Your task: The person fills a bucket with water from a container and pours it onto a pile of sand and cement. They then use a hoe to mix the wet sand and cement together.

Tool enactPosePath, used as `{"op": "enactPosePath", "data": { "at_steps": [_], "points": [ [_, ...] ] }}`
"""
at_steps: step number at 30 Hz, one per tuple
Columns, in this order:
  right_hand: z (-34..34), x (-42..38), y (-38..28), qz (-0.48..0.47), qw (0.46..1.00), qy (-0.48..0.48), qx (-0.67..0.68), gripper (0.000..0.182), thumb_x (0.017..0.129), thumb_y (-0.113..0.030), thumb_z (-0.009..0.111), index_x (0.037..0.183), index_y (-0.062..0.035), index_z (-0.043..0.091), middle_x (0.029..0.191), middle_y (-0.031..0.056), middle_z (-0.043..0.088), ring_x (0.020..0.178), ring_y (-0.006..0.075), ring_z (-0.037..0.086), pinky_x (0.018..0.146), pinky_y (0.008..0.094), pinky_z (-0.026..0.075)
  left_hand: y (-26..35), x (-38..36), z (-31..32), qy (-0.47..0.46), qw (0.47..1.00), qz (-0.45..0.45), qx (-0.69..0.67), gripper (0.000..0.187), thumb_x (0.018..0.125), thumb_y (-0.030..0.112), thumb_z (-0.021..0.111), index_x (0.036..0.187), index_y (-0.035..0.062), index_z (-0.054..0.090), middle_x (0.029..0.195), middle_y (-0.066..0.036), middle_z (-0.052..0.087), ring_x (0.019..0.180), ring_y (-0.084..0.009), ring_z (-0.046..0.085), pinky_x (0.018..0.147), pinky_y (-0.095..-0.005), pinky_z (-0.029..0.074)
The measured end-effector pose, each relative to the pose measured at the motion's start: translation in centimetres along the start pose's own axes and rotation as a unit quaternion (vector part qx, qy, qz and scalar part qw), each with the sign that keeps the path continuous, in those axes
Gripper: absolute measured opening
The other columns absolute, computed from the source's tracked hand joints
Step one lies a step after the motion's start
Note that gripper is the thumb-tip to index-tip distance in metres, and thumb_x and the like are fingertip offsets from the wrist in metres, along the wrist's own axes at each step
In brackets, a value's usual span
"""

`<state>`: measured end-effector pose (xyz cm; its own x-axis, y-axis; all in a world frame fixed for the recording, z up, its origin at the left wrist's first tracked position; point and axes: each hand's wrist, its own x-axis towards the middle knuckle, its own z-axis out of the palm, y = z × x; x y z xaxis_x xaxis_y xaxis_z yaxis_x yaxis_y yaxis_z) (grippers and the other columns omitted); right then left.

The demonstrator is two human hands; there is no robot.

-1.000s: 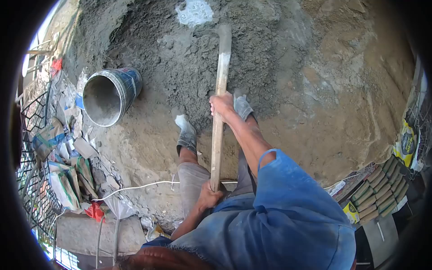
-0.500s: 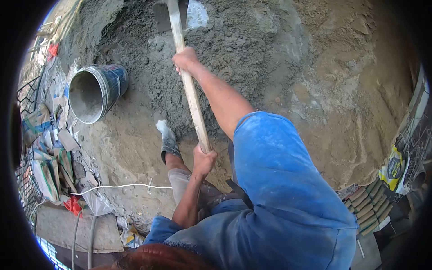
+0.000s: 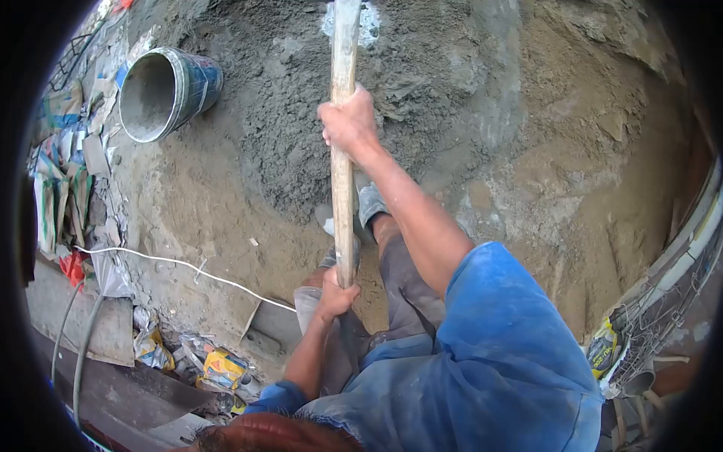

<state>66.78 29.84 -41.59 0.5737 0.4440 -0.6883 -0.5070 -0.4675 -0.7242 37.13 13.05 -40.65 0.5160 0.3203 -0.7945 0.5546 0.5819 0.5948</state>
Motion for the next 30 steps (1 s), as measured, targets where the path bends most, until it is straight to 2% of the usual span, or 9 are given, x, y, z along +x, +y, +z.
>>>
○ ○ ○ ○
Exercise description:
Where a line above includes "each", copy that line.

Solution:
The measured end-effector pose, each relative to the pose measured at the motion's start: translation in centimetres along the start pose's own axes and rotation as a unit quaternion (vector part qx, qy, qz and scalar part qw), each with the sign that keeps the path continuous, in those axes
Note that gripper is the thumb-tip to index-tip distance in metres, and thumb_x and the like are fingertip offsets from the wrist in metres, along the wrist's own axes at each step
`<state>`: measured end-effector pose (xyz cm; its own x-axis, y-axis; all in a world frame fixed for the recording, z up, its origin at the left wrist's first tracked position; point and axes: each hand's wrist, its own x-axis towards the middle knuckle, its own z-axis out of the palm, y = z × x; x y z xaxis_x xaxis_y xaxis_z yaxis_x yaxis_y yaxis_z) (grippers and the other columns omitted); right then left.

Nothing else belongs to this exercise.